La reserva de la capacidad del flujo de datos de asignación mediante instancias reservadas le permite proporcionar un descuento inmediato en el gasto general de la factoría de datos relacionado directamente con el uso del flujo de datos.
Seguimiento de los gastos de la factoría de datos
Cuando cree una infraestructura de integración de datos en Azure, es importante realizar un seguimiento de los gastos con el paso del tiempo. Hay varias formas de realizar un seguimiento del presupuesto de la factoría de datos. De forma predeterminada, la factoría de datos proporciona un costo global resumido para la fábrica en función de los distintos medidores de facturación que utiliza el servicio.
Uso de la vista granular de facturación de canalización
Puede pedir a la factoría de datos que proporcione la acumulación del nivel de canalización de los costos estableciendo la fábrica que va a usar la facturación de la canalización como opción en la configuración de la fábrica.
Esta vista proporciona un desglose del gasto de la factoría de datos por cada canalización. Esto puede resultar útil a la hora de atribuir costos a un nivel de elemento de línea, en lugar de un resumen de fábrica (que es el valor predeterminado).

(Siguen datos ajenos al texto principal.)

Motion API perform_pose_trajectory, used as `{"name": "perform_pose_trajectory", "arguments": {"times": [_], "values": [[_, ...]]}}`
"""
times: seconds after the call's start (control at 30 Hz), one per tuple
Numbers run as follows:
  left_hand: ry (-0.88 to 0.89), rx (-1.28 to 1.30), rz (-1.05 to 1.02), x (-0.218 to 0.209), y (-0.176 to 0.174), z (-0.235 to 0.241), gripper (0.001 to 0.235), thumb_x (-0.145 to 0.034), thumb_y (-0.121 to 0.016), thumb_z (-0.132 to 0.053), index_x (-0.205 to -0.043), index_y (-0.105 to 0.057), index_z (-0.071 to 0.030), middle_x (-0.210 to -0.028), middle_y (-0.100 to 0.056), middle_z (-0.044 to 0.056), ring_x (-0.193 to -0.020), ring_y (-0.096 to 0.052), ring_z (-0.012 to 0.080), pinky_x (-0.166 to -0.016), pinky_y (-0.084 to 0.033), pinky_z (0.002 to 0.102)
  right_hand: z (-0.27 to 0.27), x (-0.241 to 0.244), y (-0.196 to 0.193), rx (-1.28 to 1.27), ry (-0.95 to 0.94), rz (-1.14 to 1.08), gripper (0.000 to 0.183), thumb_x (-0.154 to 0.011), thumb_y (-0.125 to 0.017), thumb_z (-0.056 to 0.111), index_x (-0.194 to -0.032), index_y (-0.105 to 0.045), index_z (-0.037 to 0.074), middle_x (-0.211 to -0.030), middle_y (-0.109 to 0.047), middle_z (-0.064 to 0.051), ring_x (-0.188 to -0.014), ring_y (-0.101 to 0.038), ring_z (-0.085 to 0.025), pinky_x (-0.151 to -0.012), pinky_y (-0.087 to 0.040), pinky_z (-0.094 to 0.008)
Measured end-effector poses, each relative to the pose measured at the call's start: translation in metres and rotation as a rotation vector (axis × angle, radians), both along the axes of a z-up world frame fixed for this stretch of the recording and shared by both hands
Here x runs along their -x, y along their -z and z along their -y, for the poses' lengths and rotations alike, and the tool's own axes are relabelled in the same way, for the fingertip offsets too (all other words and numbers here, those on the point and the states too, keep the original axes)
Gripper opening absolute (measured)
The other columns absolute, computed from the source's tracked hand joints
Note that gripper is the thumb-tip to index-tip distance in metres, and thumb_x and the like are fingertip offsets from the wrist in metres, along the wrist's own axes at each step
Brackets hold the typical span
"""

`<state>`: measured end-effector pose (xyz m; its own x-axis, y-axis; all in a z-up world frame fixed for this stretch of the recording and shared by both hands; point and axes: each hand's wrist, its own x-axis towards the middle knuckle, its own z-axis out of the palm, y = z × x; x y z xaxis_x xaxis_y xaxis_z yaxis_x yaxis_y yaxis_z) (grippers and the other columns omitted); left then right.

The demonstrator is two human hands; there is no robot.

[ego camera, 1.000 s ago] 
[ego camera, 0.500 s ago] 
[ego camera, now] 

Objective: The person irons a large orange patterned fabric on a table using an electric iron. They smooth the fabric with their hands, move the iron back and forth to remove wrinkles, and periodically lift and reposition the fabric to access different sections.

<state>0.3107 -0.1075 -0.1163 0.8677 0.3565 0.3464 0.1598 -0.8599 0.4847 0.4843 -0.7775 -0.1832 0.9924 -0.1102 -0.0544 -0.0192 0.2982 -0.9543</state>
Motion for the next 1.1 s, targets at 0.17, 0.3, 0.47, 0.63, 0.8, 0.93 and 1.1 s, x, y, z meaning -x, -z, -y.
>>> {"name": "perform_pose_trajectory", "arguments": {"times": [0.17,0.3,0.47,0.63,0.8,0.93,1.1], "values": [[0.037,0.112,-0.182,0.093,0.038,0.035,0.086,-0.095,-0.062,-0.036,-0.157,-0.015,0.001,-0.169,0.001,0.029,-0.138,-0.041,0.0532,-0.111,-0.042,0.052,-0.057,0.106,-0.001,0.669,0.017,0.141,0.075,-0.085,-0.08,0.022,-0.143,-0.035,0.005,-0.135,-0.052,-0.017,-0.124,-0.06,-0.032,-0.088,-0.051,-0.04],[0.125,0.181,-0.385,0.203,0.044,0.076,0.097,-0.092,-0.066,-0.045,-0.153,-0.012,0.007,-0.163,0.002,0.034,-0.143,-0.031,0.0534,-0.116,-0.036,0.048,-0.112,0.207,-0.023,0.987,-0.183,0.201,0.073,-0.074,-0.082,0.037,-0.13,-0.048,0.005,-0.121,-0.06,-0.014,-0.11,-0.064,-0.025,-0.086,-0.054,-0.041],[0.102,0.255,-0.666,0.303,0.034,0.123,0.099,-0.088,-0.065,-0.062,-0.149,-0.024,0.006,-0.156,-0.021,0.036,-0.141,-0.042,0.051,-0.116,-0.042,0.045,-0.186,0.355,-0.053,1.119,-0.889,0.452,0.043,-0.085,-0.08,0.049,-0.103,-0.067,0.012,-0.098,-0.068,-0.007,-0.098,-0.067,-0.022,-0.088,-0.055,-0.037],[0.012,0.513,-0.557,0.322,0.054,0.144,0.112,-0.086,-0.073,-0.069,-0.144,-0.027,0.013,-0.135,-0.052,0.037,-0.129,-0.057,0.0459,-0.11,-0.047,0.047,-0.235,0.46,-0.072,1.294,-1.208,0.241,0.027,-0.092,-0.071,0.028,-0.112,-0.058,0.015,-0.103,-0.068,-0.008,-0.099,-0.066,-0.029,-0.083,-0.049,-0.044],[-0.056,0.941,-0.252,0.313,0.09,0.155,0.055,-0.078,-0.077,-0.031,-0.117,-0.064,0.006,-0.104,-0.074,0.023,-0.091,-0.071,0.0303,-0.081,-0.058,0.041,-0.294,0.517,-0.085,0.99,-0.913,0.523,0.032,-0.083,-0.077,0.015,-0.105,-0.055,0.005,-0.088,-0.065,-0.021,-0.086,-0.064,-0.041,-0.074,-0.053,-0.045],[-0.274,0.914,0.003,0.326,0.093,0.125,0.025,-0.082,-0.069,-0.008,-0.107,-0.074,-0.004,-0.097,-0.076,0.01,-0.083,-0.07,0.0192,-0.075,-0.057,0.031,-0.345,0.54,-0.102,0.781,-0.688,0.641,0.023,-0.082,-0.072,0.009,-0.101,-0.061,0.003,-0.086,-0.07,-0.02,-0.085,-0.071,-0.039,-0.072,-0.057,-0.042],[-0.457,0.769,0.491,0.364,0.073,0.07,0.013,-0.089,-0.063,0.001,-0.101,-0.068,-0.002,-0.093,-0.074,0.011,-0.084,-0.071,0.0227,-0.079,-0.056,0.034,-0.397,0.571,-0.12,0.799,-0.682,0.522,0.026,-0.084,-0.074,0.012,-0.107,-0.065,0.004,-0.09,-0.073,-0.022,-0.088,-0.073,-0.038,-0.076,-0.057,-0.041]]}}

La vista de nivel de canalización de la factura de Data Factory es útil para atribuir los costos generales de la factoría de datos a cada recurso de canalización. También resulta útil proporcionar un mecanismo fácil de usar para implementar cargos a los usuarios de la fábrica, tanto para el consumo interno de la organización como para el uso externo por parte de clientes o asociados.
Uso de etiquetas para la atribución de costos de canalización
Otro mecanismo para realizar el seguimiento de los costos de asignación del recurso de factoría de datos es usar el etiquetado en la factoría. Puede asignar la misma etiqueta a la factoría de datos y a otros recursos de Azure, y colocarlos en la misma categoría para ver su facturación consolidada. Todos los entornos de ejecución de integración de SSIS (SQL Server Integration Services) de la fábrica heredan esta etiqueta. Tenga en cuenta que si cambia la etiqueta de la factoría de datos, debe detener y reiniciar todos los entornos de ejecución de integración de SSIS de la fábrica para que hereden la nueva etiqueta. Para más información, consulte la sección sobre reconfiguración de entornos de ejecución de integración de SSIS.